Fra le opere d’arte antiche, il palazzo ebbe: il sarcofago di Cecilia Metella che il cardinale Farnese vendette a Sisto V (Felice Peretti - 1585-1590), per salvare il nipote dalla forca (nonostante il divieto portava armi) [3], il gruppo di Dirce (Toro Farnese), La Flora, l’Ercole e molte altre sculture trasportate a Napoli dai Borboni, divenuti proprietari del palazzo, per l’estinzione della linea maschile Farnesina nel 1731.
Fu così che i beni della famiglia passarono a Don Carlo, figlio di Filippo V (1700-1746) e di Elisabetta Farnese, e da lui ai Borboni di Napoli che misero il loro stemma sul portone, il 24 aprile 1735.
I Borboni vennero nel palazzo la prima volta nel 1791. Nel 1834 vi fu Ferdinando II e nel 1869 Francesco II [4] con tutta la corte.

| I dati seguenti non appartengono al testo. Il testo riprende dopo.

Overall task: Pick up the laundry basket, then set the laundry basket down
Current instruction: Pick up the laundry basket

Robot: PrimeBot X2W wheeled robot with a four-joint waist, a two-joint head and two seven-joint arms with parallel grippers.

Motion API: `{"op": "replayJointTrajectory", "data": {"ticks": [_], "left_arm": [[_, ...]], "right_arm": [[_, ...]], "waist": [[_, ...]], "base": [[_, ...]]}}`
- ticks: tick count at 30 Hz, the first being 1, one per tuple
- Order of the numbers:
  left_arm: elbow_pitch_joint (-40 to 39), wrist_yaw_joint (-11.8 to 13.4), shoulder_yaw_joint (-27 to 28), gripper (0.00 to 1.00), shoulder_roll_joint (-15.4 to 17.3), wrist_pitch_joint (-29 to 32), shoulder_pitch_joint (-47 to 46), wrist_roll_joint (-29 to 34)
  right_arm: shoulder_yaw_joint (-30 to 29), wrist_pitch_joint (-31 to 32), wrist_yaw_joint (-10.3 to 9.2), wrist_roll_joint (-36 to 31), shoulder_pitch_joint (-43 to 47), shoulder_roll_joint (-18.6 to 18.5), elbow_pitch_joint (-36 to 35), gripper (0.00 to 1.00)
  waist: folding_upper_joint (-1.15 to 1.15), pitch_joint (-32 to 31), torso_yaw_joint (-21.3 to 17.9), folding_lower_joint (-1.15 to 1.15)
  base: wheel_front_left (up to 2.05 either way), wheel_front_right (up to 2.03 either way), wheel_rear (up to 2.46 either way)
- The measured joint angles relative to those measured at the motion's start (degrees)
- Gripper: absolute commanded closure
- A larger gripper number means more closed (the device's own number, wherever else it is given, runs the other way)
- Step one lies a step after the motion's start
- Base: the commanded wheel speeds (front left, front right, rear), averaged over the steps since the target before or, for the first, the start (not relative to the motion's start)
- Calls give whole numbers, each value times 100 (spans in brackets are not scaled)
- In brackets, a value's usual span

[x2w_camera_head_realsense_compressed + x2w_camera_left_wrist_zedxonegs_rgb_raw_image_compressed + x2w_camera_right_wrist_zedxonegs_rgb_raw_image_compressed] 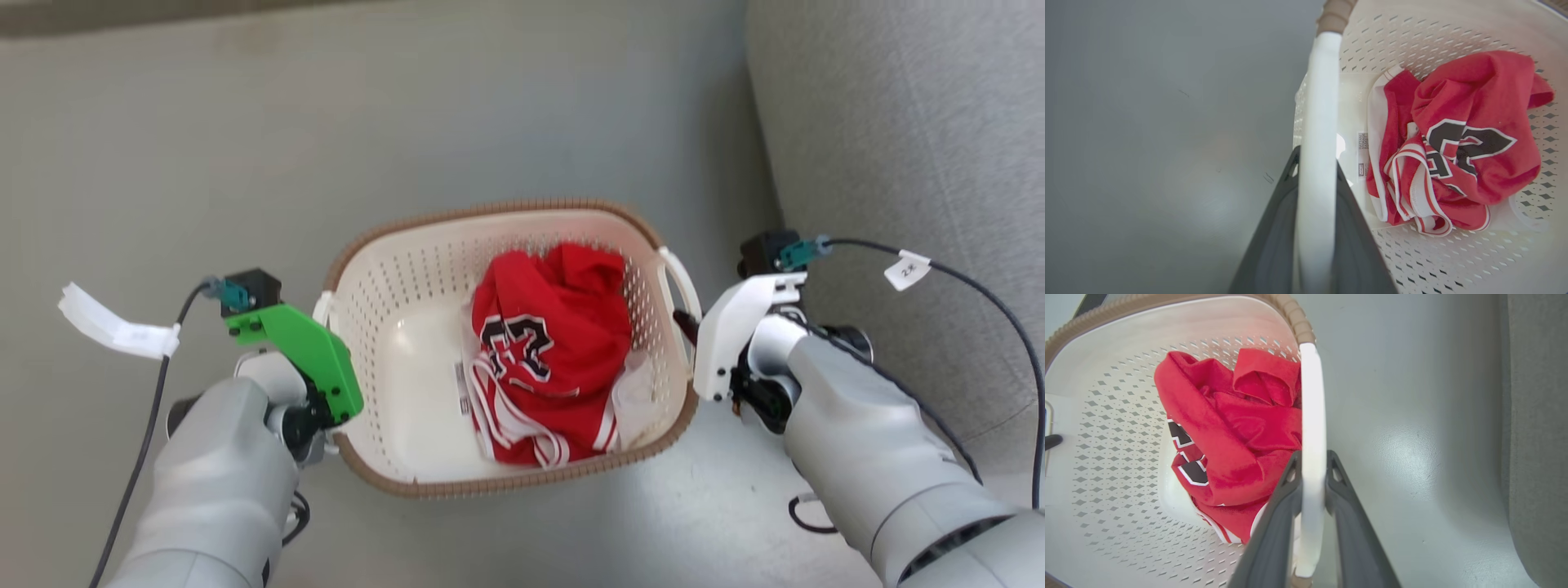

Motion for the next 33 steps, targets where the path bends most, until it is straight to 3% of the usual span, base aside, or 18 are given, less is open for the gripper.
{"op": "replayJointTrajectory", "data": {"ticks": [33], "left_arm": [[116,0,-90,100,11,846,946,-443]], "right_arm": [[385,993,-3,608,903,-3,-89,100]], "waist": [[0,-2031,-140,0]], "base": [[0,0,0]]}}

Dal 1871 vi risiedettero gli ambasciatori francesi..
Di fianco (a sinistra) la casa acquistata dai Papazzurri nel XIV sec., fu donata a S. Brigida che vi "fabbricò un spedale per la sua natione, ove volle che fossero ricevuti i pellegrini svedesi e scozzesi che vengono a visitare queste sacre chiese di Roma. Quivi hebbe la sua casa e qui per lungo tempo, con vari esempi di santità abitò e quindi morì (1373)".
Infatti, la chiesa di Santa Brigida, in piazza Farnese, fu costruita sul posto ove la Santa (1302-1373) aveva abitato e fondato un ospizio per i pellegrini.
Bonifacio IX [5] (Pietro Tomacelli - 1389-1404) la canonizzò.
La chiesa fu restaurata nel 1513, ma con l’eresia luterana rimase abbandonata. Ripresa sotto Paolo III (Alessandro Farnese - 1534-1550), fu dal successore Giulio III (Giovanni Maria Ciocchi del Monte - 1550-1555) destinata alle Convertite, che vi restarono fin verso il 1570. Clemente XI (Giovanni Francesco Albani - 1700-1721) la riedificò spostando la facciata sulla piazza Farnese alla sinistra del palazzo.
Nel 1492, vicino alla chiesa una casa, della Confraternita del Gonfalone, affittata per 10 ducati d’oro all’anno al cardinale Farnese che la restaurò "con uno oratorio et sopra una torre rifatta per el cardinale che fu Jean de La Balue”. La casa era detta "della confraternita de Sancto Pavolo". Si trovava sulla via dell’Orazione e Morte (ora dei Farnesi) e casa e torre furono poi incorporate nel palazzo farnesiano.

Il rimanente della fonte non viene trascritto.